Clay uses the tapes as a guide, walking around town to visit the places where events critical to Hannah’s life happened.
First, I must explain why there is no rating for this book- reading this book was way out of my comfort zone. If I had rated it, it would have been low but in way I did not think that was fair to the story. It was a struggle for me to get through this book. But not for the reasons you might think. The story is told from the POV of Clay and Hannah. At times it was difficult for me to determine on the kindle if the words were italicized which would indicate Hannah’s narration (this book is probably best read in paperback).
As for the story itself: I guess the moral should be- Be kind to one another. Being mean and insensitive to a person can lead to their suicide.
While I think it was the author’s intention to create a series of incidents that caused you to feel sorry for Hannah, I was less emotionally moved. It annoyed me that Hannah kept choosing to associate with self-absorbed, egocentric, catty, spiteful, vindictive, obnoxious people. She identified these qualities in them but continued to put herself in situations that allowed them to hurt her feelings as if she was overly optimistic that they would rise above their own catty behavior and be better people. I believe that she kept toxic friends to be able to use them as an excuse for her own self-inflicted behavior.
Most of the people Hannah’s list were jerks. In the whole book, I felt sorry for 3 people
1. Hannah’s parents – they lost their child. They were already having financial problems. Now they have the added stress and guilt that their child committed suicide and they do not really know why.
2. Guidance counselor – he was not in a position to help Hannah because by the time she talked to him, she had already made up her mind what she was going to do. She gave him such cryptic answers that only a mind reader would have been able to discern what she was trying to say. She was expecting a miracle solution (probably involving time travel to undo what had been done) instead of pragmatic reality. It was not fair of her to blame him.

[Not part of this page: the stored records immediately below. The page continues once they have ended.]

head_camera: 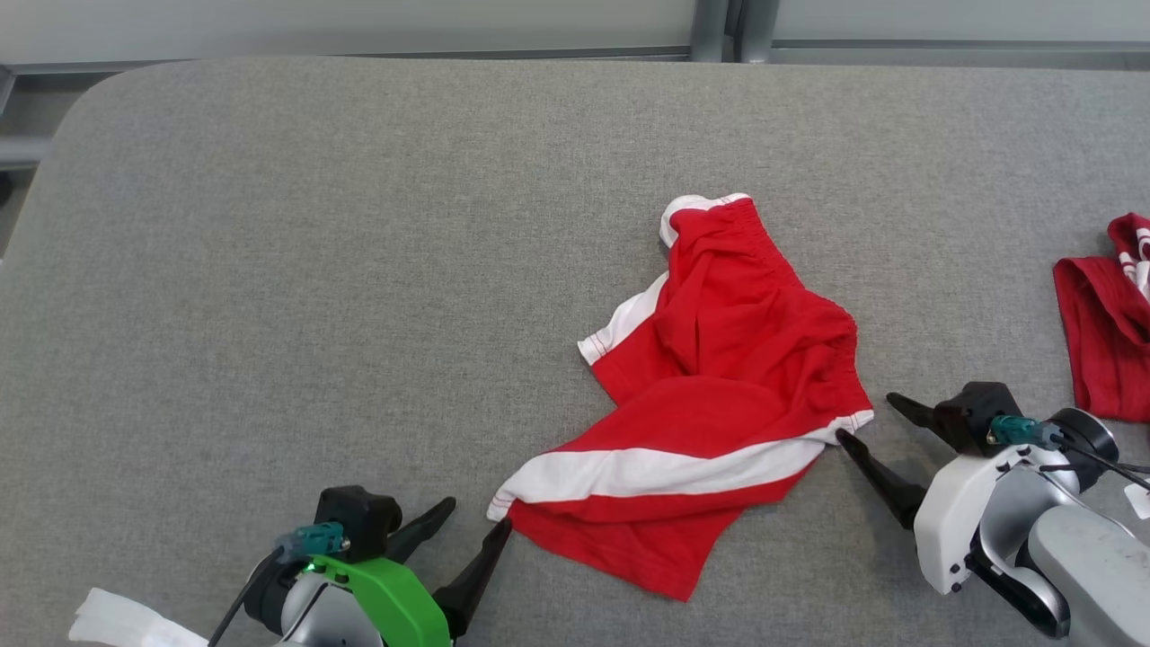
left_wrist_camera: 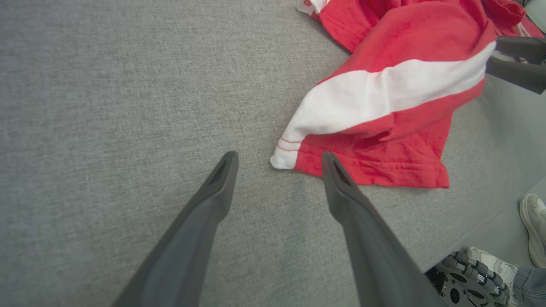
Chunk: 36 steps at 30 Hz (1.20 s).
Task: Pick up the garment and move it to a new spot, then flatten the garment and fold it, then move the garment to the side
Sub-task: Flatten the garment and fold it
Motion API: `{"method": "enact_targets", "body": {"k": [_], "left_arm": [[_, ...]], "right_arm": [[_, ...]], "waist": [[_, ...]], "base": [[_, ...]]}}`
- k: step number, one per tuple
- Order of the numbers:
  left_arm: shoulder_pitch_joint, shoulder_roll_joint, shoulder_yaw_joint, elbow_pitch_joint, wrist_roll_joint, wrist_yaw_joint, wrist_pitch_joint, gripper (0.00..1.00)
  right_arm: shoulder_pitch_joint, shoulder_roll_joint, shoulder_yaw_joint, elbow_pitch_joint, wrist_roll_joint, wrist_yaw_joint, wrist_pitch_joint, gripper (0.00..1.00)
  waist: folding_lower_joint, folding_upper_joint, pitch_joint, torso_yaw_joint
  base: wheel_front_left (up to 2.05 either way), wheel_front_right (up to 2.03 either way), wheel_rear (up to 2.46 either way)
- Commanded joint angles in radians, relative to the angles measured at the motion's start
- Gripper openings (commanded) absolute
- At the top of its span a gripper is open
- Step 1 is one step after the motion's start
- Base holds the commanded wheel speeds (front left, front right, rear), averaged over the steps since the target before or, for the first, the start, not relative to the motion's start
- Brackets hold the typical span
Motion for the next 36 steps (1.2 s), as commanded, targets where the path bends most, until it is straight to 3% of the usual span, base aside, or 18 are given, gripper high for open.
{"method": "enact_targets", "body": {"k": [1, 8, 14, 16, 18, 21, 24, 25, 30, 31, 33, 34, 36], "left_arm": [[-0.017, 0.009, 0.0, 0.003, -0.001, -0.002, -0.003, 1.0], [-0.045, 0.01, -0.045, 0.034, -0.013, -0.002, -0.019, 1.0], [-0.067, 0.011, -0.088, 0.066, -0.03, -0.002, -0.013, 1.0], [-0.074, 0.013, -0.103, 0.076, -0.033, -0.003, -0.017, 1.0], [-0.084, 0.014, -0.113, 0.09, -0.034, -0.003, -0.026, 1.0], [-0.096, 0.002, -0.115, 0.106, -0.041, -0.003, -0.053, 1.0], [-0.109, -0.009, -0.108, 0.117, -0.054, -0.003, -0.076, 1.0], [-0.116, -0.012, -0.115, 0.126, -0.063, -0.003, -0.076, 1.0], [-0.135, -0.023, -0.143, 0.17, -0.099, -0.003, -0.067, 1.0], [-0.141, -0.027, -0.146, 0.177, -0.108, -0.003, -0.077, 0.75], [-0.153, -0.03, -0.15, 0.196, -0.119, -0.001, -0.099, 0.13], [-0.162, -0.031, -0.152, 0.199, -0.127, -0.001, -0.115, 0.0], [-0.175, -0.029, -0.156, 0.207, -0.14, -0.001, -0.133, 0.0]], "right_arm": [[-0.011, -0.003, 0.006, 0.0, 0.009, -0.001, -0.003, 1.0], [-0.041, -0.034, 0.097, -0.014, 0.035, -0.001, -0.035, 1.0], [-0.079, -0.024, 0.153, 0.018, 0.057, -0.001, -0.032, 1.0], [-0.09, -0.022, 0.168, 0.03, 0.067, -0.001, -0.034, 0.88], [-0.103, -0.019, 0.183, 0.04, 0.075, -0.001, -0.037, 0.82], [-0.117, -0.022, 0.202, 0.056, 0.091, -0.001, -0.038, 0.58], [-0.128, -0.025, 0.217, 0.07, 0.104, -0.001, -0.042, 0.62], [-0.134, -0.024, 0.226, 0.079, 0.114, -0.001, -0.042, 0.49], [-0.151, -0.016, 0.247, 0.1, 0.134, -0.001, -0.041, 0.18], [-0.156, -0.014, 0.251, 0.104, 0.138, -0.001, -0.041, 0.02], [-0.162, -0.011, 0.257, 0.112, 0.142, -0.001, -0.044, 0.0], [-0.168, -0.009, 0.259, 0.115, 0.147, -0.001, -0.048, 0.0], [-0.178, -0.007, 0.26, 0.121, 0.158, -0.002, -0.055, 0.0]], "waist": [[0.0, 0.0066, -0.001, -0.001], [0.0, 0.0066, -0.006, -0.011], [0.0, 0.0066, -0.006, -0.013], [0.0, 0.0066, -0.005, -0.012], [0.0, 0.0066, -0.004, -0.011], [0.0, 0.0066, -0.005, -0.009], [0.0, 0.0066, -0.003, -0.007], [0.0, 0.0066, 0.0, -0.006], [0.0, 0.0066, 0.009, -0.009], [0.0, 0.0066, 0.011, -0.01], [0.0, 0.0066, 0.014, -0.012], [0.0, 0.0066, 0.016, -0.013], [0.0, 0.0066, 0.018, -0.013]], "base": [[0.0, 0.0, 0.0], [0.0, 0.0, 0.0], [0.0, 0.0, 0.0], [0.0, 0.0, 0.0], [0.0, 0.0, 0.0], [0.0, 0.0, 0.0], [0.0, 0.0, 0.0], [0.0, 0.0, 0.0], [0.0, 0.0, 0.0], [0.0, 0.0, 0.0], [0.0, 0.0, 0.0], [0.0, 0.0, 0.0], [0.0, 0.0, 0.0]]}}
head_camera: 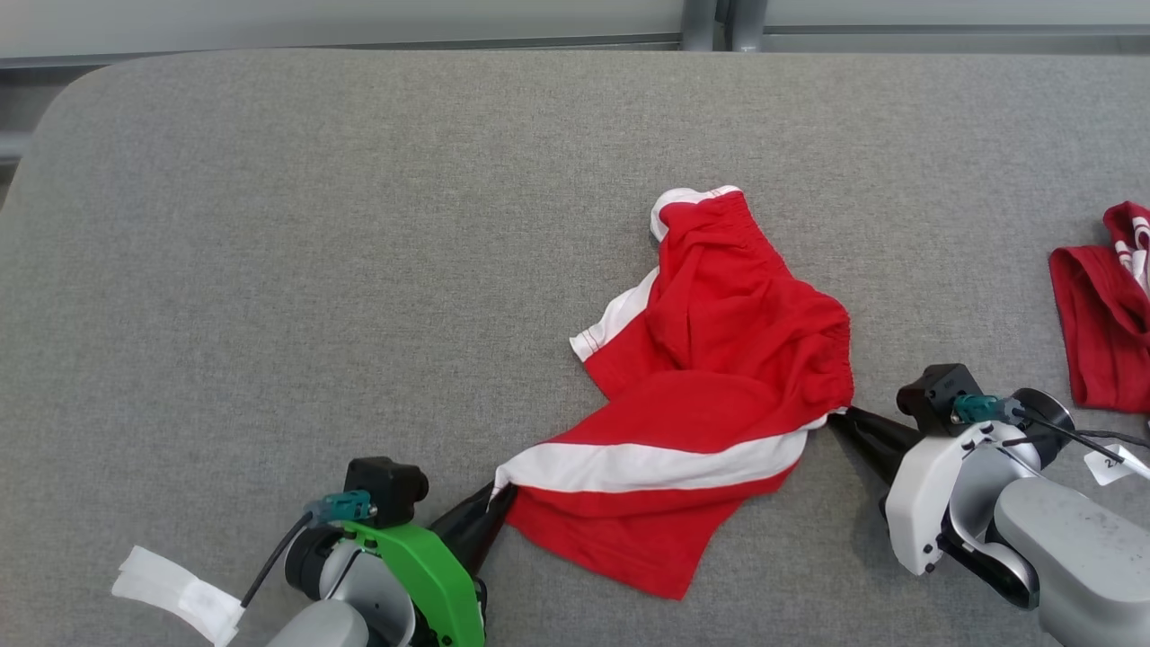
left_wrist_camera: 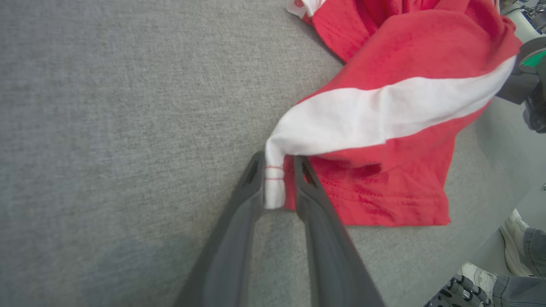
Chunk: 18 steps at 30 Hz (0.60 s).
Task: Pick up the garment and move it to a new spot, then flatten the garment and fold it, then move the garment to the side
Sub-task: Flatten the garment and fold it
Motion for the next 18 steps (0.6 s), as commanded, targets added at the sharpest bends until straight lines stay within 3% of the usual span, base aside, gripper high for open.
{"method": "enact_targets", "body": {"k": [1, 10, 13, 18], "left_arm": [[-0.026, 0.011, -0.009, 0.006, -0.014, 0.0, -0.013, 0.0], [-0.028, 0.102, -0.057, -0.086, -0.06, 0.0, 0.006, 0.0], [-0.001, 0.178, -0.046, -0.22, -0.078, 0.001, 0.039, 0.0], [0.018, 0.35, 0.025, -0.575, -0.119, 0.051, 0.141, 0.0]], "right_arm": [[-0.012, 0.002, 0.0, 0.013, 0.016, -0.002, -0.007, 0.0], [0.006, -0.032, -0.063, -0.04, 0.111, -0.002, -0.061, 0.0], [0.036, -0.081, -0.139, -0.148, 0.214, -0.002, -0.07, 0.0], [0.07, -0.185, -0.342, -0.445, 0.435, -0.001, -0.042, 0.0]], "waist": [[0.0, 0.0067, 0.0, -0.001], [0.0, 0.0067, -0.03, -0.009], [0.0, 0.0067, -0.05, -0.016], [0.0, 0.0067, -0.045, -0.042]], "base": [[0.0, 0.0, 0.0], [0.0, 0.0, 0.0], [0.0, 0.0, 0.0], [0.0, 0.0, 0.0]]}}
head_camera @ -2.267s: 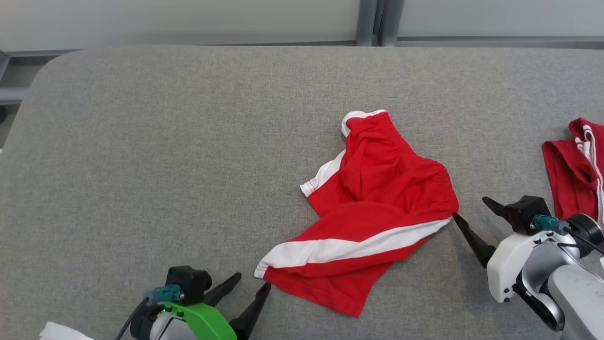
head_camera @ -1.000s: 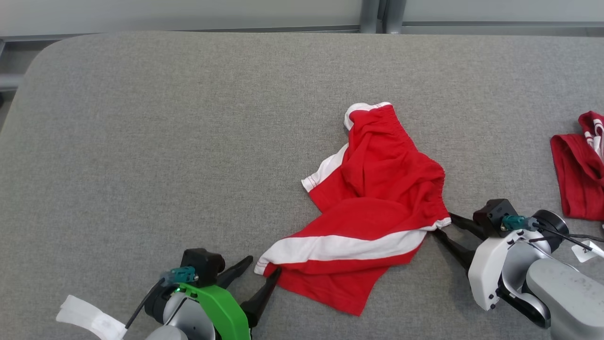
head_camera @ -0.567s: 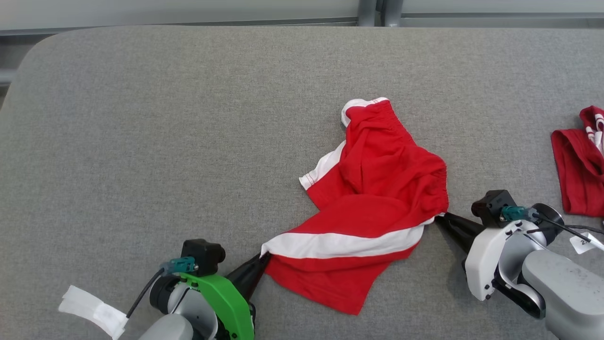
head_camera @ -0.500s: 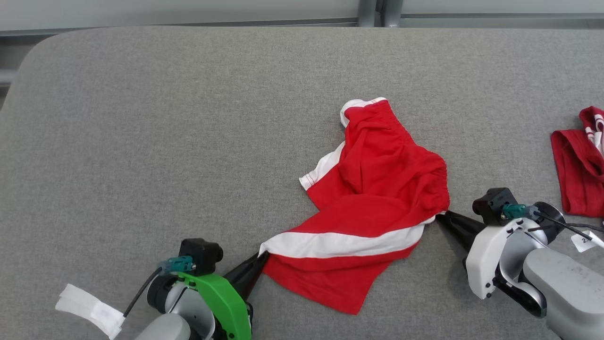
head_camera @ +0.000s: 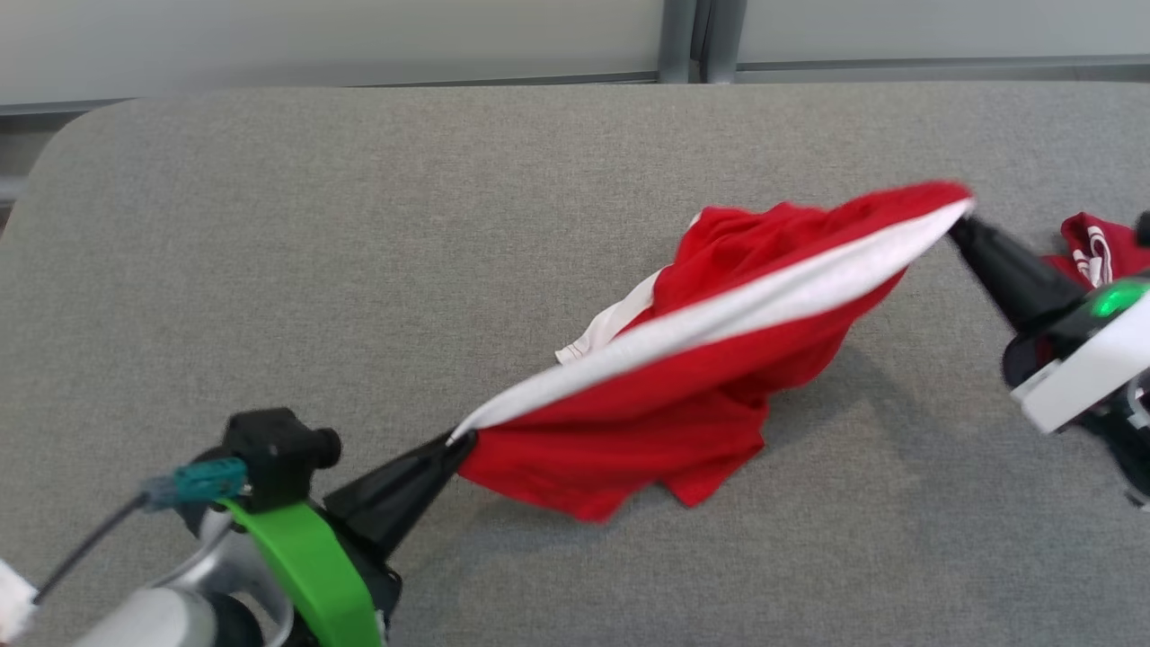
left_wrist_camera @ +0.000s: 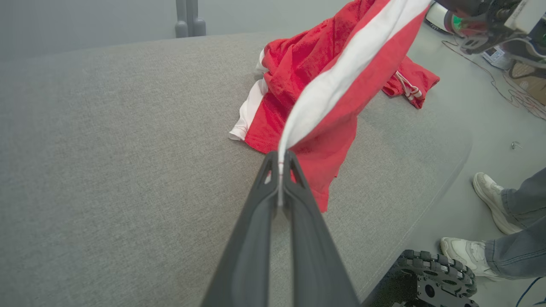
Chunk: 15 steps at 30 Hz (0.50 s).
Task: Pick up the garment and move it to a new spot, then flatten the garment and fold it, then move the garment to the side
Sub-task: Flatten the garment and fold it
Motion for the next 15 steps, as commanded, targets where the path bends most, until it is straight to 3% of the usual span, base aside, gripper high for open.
{"method": "enact_targets", "body": {"k": [1, 4, 8, 11, 15], "left_arm": [[-0.013, 0.036, 0.025, -0.054, -0.015, 0.014, 0.021, 0.0], [-0.104, 0.121, 0.109, -0.181, -0.043, 0.038, 0.093, 0.0], [-0.322, 0.159, 0.179, -0.156, -0.074, 0.007, 0.196, 0.0], [-0.553, 0.107, 0.193, -0.042, -0.071, -0.018, 0.248, 0.0], [-0.861, 0.0, 0.16, 0.208, 0.022, -0.037, 0.243, 0.0]], "right_arm": [[-0.002, -0.024, -0.042, -0.039, 0.026, 0.0, 0.014, 0.0], [-0.05, -0.057, -0.163, -0.132, 0.086, 0.0, 0.08, 0.0], [-0.204, -0.011, -0.26, -0.103, 0.079, 0.0, 0.205, 0.0], [-0.402, 0.097, -0.298, 0.011, 0.008, -0.001, 0.303, 0.0], [-0.695, 0.319, -0.34, 0.232, -0.171, 0.0, 0.367, 0.0]], "waist": [[0.0, 0.0066, 0.021, -0.017], [0.0, 0.0066, 0.085, -0.025], [0.0, 0.0066, 0.196, -0.024], [0.0, 0.0066, 0.295, -0.015], [0.0, 0.0066, 0.392, -0.004]], "base": [[0.0, 0.0, 0.0], [0.0, 0.0, 0.0], [0.0, 0.0, 0.0], [0.0, 0.0, 0.0], [0.0, 0.0, 0.0]]}}
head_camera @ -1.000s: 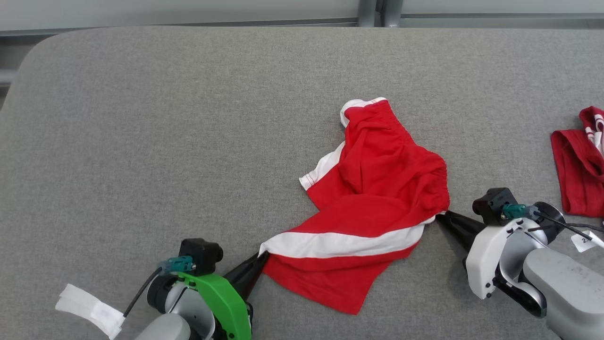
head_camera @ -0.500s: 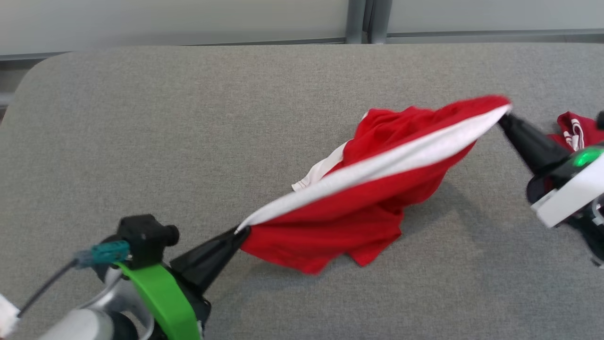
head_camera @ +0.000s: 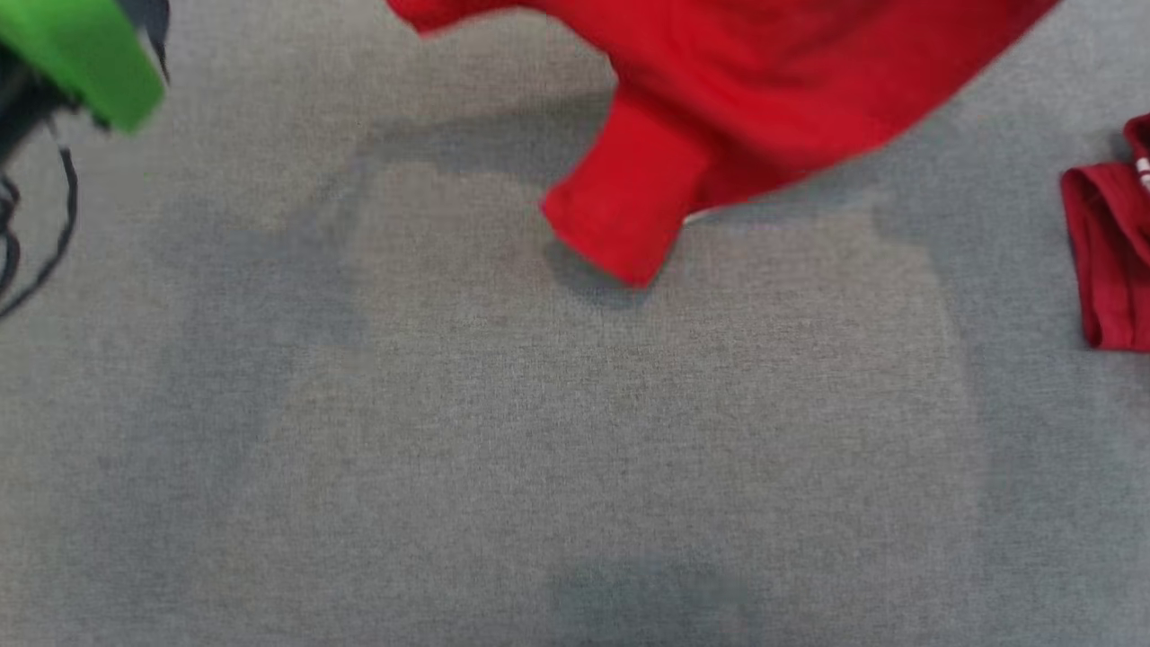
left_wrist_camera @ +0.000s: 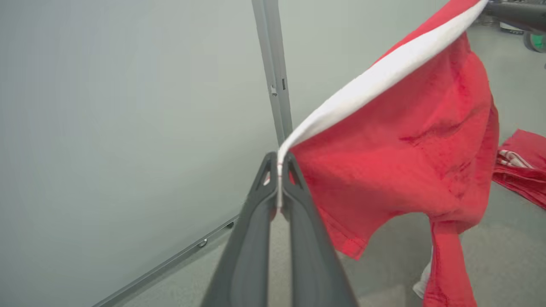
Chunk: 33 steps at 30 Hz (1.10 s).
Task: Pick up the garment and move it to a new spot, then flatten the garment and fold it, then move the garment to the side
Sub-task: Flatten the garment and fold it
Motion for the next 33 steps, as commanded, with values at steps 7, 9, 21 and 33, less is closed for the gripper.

3. This person will remain nameless (read the book and you will understand who this person is) – this person is one of the few characters of the story who was not a horrible person deserving of a life-long guilt trip.
I do hope that those who identify with the feelings that Hannah exhibited understand their own personal responsibility in making sure that someone knows exactly how they feel without talking in code or hoping that someone is going to read between the lines to hear what they are saying.
The conversation should be about open, honest communication before taking drastic measures such as taking one’s own life.